Quick Links

Re: Patch: Write Amplification Reduction Method (WARM)

From:	Robert Haas <robertmhaas(at)gmail(dot)com>
To:	Pavan Deolasee <pavan(dot)deolasee(at)gmail(dot)com>
Cc:	Amit Kapila <amit(dot)kapila16(at)gmail(dot)com>, Alvaro Herrera <alvherre(at)2ndquadrant(dot)com>, Bruce Momjian <bruce(at)momjian(dot)us>, Jaime Casanova <jaime(dot)casanova(at)2ndquadrant(dot)com>, Haribabu Kommi <kommi(dot)haribabu(at)gmail(dot)com>, Tomas Vondra <tomas(dot)vondra(at)2ndquadrant(dot)com>, pgsql-hackers <pgsql-hackers(at)postgresql(dot)org>
Subject:	Re: Patch: Write Amplification Reduction Method (WARM)
Date:	2017-04-05 13:36:47
Message-ID:	CA+TgmoYUfxy1LseDzsw8uuuLUJHH0r8NCD-Up-HZMC1fYDPH3Q@mail.gmail.com
Views:	Raw Message \| Whole Thread \| Download mbox \| Resend email
Thread:
Lists:	pgsql-hackers

On Tue, Apr 4, 2017 at 11:43 PM, Pavan Deolasee
<pavan(dot)deolasee(at)gmail(dot)com> wrote:
> Well, better than causing a deadlock ;-)

Yep.

> Lets see if we want to go down the path of blocking WARM when tuples have
> toasted attributes. I submitted a patch yesterday, but having slept over it,
> I think I made mistakes there. It might not be enough to look at the caller
> supplied new tuple because that may not have any toasted values, but the
> final tuple that gets written to the heap may be toasted.

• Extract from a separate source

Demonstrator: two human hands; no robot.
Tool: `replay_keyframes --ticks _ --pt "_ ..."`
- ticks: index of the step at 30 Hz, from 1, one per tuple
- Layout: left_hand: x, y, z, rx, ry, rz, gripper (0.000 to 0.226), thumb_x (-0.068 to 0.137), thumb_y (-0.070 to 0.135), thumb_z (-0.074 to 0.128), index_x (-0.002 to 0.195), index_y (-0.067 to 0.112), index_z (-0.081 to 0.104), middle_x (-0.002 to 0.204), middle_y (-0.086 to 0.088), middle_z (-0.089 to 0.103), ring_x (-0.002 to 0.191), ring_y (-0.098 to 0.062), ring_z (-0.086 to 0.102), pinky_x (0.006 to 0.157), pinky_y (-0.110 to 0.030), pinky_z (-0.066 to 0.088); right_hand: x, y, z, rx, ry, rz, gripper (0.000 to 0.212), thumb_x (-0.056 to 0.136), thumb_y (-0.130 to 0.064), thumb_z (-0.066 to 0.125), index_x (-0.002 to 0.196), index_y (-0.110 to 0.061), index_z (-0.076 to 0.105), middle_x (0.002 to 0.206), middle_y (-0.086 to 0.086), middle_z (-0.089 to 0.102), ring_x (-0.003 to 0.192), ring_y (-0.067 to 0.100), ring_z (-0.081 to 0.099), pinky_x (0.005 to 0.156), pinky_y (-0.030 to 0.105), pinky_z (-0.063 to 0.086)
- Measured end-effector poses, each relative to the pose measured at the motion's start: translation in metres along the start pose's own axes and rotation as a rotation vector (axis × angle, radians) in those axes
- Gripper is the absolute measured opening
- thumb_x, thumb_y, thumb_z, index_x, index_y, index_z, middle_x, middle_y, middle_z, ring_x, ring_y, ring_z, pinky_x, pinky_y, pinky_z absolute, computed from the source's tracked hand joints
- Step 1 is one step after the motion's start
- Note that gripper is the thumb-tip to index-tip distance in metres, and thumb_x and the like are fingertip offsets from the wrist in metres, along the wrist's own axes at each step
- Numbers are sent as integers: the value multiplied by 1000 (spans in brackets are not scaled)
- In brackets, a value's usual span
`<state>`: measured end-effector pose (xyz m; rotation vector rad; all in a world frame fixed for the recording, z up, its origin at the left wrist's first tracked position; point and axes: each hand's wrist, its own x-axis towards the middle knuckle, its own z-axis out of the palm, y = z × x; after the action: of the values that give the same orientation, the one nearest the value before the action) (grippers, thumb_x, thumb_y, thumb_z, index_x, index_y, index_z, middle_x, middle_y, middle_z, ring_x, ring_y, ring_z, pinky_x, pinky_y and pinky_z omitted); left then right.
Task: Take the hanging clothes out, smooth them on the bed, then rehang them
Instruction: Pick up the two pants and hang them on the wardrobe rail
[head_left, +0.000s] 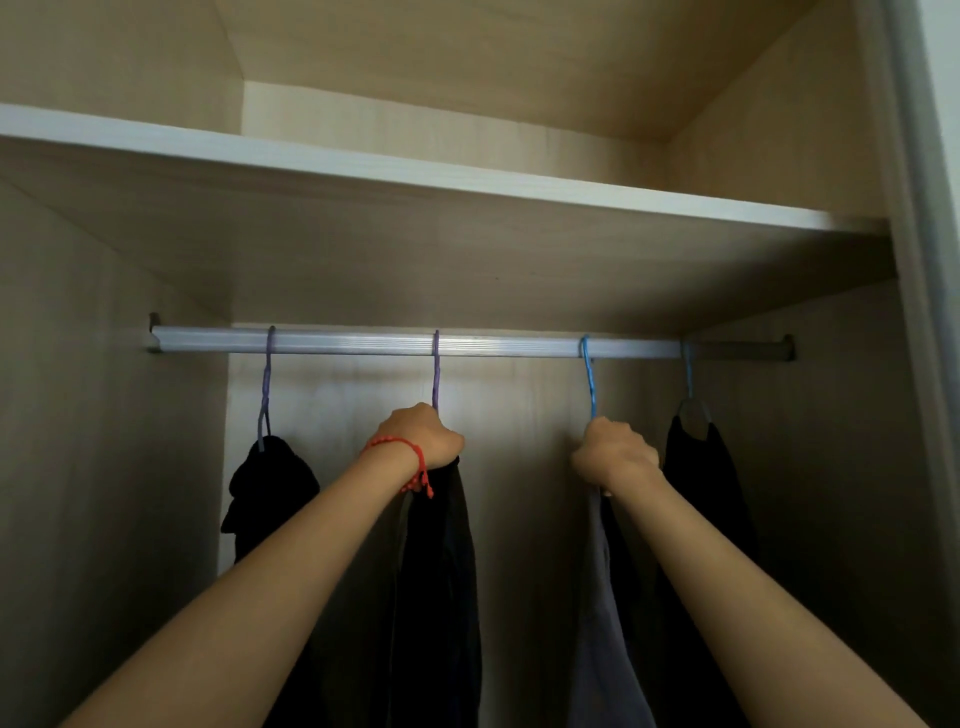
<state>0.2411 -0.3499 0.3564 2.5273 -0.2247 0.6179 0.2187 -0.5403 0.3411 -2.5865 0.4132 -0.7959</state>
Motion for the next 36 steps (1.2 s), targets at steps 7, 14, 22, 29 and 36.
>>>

Yes, you have to make whatever decision you're going to make here
after any toast-ing has been done.

> We could look at
> the new tuple's attributes to find if any indexed attributes are toasted,
> but that might suck as well. Or we can simply block WARM if the old or the
> new tuple has external attributes i.e. HeapTupleHasExternal() returns true.
> That could be overly restrictive because irrespective of whether the indexed
> attributes are toasted or just some other attribute is toasted, we will
> block WARM on such updates. May be that's not a problem.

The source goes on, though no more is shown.